Another story regarding Janet’s time in Edinburgh concerns a meeting she had with the full Privy Council. At this meeting, Archbishop Sharpe tried to accuse her of witchcraft, since she had been causing some trouble by accusing various persons of witchcraft. When he suggested that Janet should be banished to the West Indies to work on a plantation, she asked him who had been in his room the previous Saturday, in the middle of the night. The archbishop turned pale and could not answer.

Duke Rothes, a member of the council, asked Janet who had been in the archbishop’s rooms. She refused to answer unless he promised not to send her to the West Indies. When he agreed to the promise, she told him the devil had been in Archbishop Sharpe’s room.

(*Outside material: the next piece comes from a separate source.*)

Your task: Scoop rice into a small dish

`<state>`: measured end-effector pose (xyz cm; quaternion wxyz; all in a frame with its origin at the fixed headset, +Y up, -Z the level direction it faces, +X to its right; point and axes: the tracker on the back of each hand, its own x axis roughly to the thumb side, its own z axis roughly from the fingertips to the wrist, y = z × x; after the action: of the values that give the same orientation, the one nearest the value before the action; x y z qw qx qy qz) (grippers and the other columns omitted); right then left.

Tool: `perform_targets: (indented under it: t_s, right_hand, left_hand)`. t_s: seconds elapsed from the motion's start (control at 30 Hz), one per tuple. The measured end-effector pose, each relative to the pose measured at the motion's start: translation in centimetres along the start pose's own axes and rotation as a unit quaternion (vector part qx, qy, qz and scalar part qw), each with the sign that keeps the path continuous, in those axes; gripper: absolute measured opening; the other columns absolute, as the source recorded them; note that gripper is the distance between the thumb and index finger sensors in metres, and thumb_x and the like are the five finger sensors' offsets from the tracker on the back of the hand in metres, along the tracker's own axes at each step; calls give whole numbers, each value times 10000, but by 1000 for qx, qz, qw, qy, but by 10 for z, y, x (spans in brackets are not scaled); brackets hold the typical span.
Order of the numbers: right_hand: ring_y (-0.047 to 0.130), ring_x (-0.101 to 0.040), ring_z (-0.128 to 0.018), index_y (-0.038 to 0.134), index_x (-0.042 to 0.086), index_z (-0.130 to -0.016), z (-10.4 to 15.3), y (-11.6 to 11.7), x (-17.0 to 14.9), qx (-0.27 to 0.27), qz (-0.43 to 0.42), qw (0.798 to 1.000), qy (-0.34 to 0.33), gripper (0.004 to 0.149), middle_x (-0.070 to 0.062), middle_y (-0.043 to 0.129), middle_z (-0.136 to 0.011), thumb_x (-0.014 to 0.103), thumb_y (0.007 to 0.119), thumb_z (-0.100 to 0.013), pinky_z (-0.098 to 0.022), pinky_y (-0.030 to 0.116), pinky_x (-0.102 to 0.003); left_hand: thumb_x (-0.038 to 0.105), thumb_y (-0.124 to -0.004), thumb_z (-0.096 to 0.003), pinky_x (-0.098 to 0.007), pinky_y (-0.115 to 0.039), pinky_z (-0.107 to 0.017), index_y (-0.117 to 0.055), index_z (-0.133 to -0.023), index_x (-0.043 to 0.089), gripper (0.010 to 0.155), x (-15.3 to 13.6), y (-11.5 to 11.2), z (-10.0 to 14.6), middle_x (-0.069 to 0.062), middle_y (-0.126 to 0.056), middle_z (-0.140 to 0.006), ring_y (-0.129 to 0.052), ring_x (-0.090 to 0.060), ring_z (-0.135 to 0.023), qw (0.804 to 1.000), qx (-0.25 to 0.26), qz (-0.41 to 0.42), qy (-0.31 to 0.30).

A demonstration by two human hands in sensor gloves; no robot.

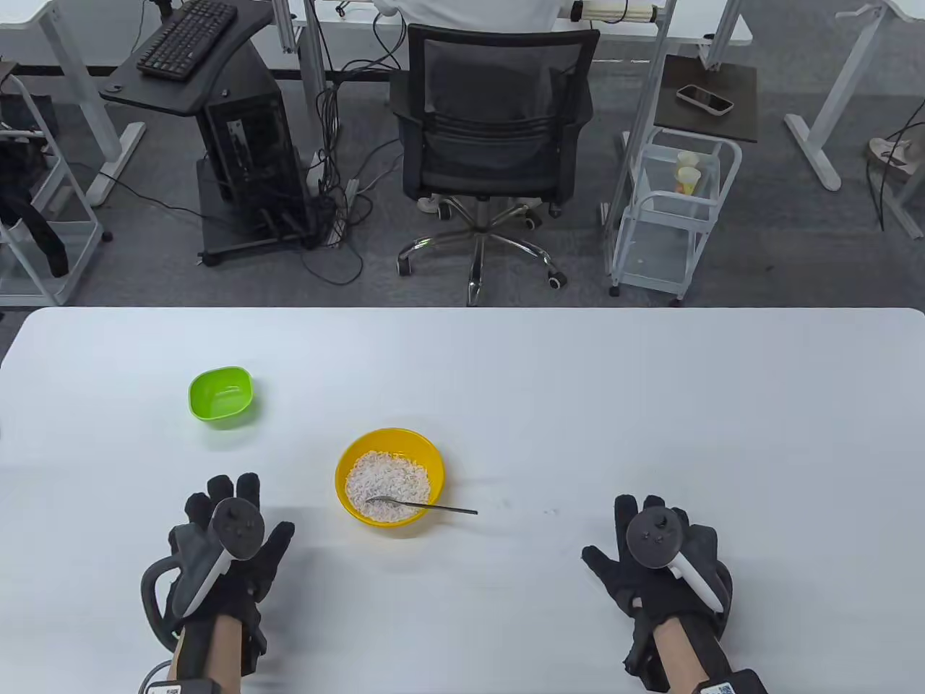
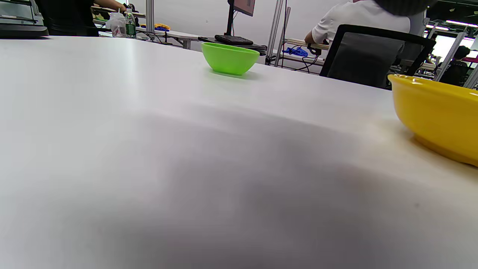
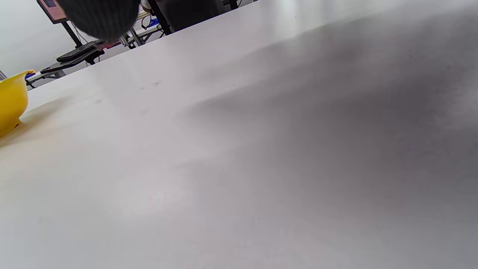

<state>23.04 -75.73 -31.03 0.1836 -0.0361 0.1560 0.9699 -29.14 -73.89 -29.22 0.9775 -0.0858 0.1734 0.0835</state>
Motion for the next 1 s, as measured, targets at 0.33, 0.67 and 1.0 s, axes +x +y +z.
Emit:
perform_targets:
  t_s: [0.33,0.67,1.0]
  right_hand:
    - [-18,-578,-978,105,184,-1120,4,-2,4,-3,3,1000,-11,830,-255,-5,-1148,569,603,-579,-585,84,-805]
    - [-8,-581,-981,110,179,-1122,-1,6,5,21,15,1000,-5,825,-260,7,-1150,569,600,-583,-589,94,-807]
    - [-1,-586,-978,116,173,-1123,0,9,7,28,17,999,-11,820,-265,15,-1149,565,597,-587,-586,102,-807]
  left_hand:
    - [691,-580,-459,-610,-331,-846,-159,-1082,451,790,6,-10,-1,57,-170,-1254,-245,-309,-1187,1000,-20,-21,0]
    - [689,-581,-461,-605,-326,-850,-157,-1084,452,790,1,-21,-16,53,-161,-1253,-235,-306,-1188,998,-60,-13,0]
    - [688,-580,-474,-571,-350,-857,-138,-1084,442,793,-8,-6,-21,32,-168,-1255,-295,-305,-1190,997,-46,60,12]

Soon after these events, Reverend Hickes was able to secure Janet’s release from official custody on the condition that she leave Scotland for England. We don’t know if Janet followed through with her promise because she completely disappears from the historical record at this point. It is possible that she returned home to the Highlands to live in obscurity, though she may have fulfilled her promise to Reverend Hickes. Whatever happened to her, this may be the earliest case of a child “star” burning out at a young age.